▶ **Directions for this task**
Repeat nothing but the lines below running from the one containing "A note to the class: place markers on the green bok" to the one containing "<point>20,295</point>". Keep both end lines.

Items from a dataset:
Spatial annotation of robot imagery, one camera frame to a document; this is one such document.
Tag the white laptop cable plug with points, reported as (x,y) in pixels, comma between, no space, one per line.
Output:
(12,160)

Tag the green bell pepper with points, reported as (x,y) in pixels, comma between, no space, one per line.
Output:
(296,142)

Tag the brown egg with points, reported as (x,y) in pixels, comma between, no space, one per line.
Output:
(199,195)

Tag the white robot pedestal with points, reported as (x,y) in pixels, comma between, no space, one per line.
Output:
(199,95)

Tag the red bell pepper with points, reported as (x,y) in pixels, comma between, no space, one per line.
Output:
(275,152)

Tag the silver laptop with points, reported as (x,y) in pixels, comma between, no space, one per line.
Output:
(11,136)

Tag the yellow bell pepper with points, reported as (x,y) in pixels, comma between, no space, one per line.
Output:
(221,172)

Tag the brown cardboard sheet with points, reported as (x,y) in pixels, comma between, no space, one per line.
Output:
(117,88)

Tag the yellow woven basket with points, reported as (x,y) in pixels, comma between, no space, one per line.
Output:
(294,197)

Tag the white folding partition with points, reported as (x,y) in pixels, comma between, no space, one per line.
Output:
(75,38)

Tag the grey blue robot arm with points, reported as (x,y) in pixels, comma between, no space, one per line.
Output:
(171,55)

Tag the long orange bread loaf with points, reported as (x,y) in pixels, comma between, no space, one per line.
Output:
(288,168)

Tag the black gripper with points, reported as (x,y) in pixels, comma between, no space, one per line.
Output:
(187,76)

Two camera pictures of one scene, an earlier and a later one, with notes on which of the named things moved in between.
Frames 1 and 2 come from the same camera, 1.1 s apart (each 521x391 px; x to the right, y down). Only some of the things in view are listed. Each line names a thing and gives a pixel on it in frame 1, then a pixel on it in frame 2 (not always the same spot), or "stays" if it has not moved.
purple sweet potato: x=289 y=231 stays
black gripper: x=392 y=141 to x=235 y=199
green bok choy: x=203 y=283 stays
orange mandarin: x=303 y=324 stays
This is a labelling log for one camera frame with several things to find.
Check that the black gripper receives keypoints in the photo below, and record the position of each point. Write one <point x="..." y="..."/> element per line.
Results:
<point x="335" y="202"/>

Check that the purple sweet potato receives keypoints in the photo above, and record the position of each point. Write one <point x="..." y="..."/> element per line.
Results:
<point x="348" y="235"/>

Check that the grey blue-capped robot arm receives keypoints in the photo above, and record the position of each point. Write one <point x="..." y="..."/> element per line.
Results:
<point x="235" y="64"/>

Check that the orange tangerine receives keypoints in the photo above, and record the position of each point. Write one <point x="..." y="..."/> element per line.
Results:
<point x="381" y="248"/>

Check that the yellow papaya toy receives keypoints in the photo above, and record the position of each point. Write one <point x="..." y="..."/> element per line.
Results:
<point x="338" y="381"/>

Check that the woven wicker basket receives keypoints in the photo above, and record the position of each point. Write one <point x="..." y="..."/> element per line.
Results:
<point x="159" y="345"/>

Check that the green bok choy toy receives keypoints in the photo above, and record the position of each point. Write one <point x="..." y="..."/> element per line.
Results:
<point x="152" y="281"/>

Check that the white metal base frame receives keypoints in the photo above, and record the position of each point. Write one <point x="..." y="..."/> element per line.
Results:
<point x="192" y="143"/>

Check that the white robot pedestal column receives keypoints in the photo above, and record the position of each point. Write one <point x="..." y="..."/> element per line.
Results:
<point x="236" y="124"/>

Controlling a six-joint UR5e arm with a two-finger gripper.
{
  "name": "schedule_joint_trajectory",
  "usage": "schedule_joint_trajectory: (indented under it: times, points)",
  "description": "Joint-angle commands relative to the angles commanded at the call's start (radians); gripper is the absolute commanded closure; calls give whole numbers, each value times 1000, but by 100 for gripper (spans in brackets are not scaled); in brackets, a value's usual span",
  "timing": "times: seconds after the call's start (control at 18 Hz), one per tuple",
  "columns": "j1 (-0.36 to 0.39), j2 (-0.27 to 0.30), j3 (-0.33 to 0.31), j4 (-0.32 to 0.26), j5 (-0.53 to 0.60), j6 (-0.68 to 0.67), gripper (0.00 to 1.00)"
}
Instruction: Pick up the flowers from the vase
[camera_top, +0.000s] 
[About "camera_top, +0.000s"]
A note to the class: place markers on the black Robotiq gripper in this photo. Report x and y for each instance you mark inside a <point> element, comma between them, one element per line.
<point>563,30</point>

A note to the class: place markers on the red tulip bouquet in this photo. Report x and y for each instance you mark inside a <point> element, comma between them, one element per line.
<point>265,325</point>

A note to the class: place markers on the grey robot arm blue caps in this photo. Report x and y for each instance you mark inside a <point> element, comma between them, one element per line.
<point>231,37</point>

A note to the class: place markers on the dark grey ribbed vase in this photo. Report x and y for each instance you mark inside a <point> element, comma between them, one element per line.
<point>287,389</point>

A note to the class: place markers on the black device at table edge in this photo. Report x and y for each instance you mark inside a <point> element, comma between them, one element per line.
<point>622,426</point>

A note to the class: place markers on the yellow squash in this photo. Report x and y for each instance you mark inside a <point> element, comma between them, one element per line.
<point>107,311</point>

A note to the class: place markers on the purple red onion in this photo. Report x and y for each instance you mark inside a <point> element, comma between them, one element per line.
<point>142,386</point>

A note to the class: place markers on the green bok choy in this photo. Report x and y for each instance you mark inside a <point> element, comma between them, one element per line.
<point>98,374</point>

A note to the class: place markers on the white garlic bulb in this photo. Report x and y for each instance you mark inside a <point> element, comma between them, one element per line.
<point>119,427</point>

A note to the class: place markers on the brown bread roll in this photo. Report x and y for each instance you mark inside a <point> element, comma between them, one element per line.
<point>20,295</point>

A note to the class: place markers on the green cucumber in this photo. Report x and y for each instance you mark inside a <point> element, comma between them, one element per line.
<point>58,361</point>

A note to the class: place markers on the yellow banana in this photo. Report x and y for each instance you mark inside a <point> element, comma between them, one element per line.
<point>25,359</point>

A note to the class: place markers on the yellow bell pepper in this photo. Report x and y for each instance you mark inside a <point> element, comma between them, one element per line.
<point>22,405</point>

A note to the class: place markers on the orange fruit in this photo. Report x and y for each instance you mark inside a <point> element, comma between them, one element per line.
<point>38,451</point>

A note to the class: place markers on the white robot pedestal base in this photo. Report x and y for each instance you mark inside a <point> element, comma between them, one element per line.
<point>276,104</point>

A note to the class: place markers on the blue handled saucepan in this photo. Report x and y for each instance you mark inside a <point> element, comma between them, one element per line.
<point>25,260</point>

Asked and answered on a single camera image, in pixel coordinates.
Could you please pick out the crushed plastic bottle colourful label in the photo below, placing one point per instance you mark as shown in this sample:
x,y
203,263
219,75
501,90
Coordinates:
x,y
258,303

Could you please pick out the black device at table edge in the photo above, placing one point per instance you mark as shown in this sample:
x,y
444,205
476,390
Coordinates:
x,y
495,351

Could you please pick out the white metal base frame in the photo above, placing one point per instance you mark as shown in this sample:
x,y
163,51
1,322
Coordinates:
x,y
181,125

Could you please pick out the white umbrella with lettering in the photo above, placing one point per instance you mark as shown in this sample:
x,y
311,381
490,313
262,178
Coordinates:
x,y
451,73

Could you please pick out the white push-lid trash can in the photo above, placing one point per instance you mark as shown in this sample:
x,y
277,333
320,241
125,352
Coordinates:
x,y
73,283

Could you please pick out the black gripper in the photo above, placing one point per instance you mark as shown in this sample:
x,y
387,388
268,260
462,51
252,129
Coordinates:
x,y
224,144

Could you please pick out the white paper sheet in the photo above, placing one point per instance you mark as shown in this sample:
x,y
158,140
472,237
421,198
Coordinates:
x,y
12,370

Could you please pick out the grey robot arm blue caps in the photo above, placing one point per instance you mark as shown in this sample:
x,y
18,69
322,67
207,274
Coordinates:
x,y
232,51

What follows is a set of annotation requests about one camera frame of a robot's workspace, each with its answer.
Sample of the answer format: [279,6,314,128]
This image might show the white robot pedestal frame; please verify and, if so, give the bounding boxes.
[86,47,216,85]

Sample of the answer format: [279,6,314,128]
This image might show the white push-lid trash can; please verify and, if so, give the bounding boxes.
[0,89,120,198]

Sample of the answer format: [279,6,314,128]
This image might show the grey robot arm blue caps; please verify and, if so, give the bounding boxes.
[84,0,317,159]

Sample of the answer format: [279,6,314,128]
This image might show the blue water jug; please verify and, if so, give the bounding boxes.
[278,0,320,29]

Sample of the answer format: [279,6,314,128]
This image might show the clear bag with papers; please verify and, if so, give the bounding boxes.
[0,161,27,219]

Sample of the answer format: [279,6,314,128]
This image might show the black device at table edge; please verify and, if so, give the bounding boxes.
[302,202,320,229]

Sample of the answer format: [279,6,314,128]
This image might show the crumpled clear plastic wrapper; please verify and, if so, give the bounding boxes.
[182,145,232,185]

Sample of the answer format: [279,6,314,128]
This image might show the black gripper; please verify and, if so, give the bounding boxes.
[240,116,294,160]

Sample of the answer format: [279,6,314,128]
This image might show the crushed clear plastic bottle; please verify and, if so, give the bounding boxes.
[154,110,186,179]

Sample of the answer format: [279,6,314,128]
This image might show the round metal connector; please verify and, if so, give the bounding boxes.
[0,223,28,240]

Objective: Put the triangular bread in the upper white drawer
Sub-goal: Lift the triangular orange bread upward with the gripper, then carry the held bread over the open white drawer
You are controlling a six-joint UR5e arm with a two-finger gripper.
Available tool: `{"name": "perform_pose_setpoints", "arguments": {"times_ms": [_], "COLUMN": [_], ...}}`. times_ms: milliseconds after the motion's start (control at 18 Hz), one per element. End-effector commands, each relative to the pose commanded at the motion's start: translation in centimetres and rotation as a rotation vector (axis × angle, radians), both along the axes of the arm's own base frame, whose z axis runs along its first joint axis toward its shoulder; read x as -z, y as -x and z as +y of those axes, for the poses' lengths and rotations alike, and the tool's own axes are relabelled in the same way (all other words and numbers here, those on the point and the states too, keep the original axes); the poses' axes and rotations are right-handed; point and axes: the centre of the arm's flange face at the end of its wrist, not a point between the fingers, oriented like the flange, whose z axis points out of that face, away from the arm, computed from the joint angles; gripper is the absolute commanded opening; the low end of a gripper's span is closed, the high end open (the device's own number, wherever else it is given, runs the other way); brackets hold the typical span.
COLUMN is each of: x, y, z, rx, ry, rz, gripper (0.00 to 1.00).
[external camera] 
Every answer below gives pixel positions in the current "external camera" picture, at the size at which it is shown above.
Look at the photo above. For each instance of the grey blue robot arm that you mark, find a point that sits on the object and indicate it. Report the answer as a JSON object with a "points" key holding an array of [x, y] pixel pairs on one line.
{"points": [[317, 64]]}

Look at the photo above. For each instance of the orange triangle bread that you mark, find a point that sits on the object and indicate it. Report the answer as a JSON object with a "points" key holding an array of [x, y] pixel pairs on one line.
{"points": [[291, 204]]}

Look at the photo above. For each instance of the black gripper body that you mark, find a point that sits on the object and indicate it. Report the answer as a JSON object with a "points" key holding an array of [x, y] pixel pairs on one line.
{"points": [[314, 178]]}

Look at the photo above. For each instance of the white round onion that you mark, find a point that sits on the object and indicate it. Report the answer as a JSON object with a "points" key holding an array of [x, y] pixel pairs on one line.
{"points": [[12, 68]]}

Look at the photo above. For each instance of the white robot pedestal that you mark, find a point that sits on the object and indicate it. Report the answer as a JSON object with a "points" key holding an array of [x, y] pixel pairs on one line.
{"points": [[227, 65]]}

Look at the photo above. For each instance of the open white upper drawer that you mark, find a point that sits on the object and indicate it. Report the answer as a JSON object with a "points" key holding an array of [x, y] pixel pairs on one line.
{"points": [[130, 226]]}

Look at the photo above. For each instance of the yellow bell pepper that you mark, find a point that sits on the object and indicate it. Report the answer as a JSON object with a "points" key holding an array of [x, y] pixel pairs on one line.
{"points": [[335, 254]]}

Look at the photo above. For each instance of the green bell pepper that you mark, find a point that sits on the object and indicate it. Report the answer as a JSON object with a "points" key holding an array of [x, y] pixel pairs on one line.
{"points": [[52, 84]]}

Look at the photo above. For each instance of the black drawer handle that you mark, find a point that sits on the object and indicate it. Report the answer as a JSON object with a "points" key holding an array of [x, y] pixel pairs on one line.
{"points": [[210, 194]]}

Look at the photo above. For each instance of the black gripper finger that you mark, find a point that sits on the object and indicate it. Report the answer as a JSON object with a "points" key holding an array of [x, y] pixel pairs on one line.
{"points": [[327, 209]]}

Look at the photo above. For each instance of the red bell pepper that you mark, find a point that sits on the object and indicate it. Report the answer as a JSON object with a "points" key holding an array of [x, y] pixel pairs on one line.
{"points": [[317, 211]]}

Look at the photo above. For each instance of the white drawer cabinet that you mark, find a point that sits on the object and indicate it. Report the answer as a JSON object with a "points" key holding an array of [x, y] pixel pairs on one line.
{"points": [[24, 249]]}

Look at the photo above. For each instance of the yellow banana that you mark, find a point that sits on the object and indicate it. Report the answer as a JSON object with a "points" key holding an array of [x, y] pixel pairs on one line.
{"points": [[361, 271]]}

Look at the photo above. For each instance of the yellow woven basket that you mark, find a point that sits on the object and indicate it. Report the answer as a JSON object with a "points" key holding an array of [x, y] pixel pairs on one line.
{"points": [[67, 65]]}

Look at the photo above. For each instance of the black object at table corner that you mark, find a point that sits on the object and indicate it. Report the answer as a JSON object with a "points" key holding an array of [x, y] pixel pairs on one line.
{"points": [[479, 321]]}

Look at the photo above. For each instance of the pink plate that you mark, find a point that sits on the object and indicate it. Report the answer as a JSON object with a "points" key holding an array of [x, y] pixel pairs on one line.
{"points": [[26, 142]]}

▶ **Solution for this task**
A note to the class: place markers on the green bok choy in this photo. Report x and y for each instance you mark inside a <point> element, comma between them, one element per line.
<point>98,374</point>

A note to the class: place markers on the white garlic bulb in this photo. Report x and y for each instance you mark inside a <point> element, comma between them, one element per line.
<point>119,427</point>

A note to the class: place markers on the brown bread roll in this photo. Report x and y for each instance you mark inside a <point> element, comma between them, one element per line.
<point>20,295</point>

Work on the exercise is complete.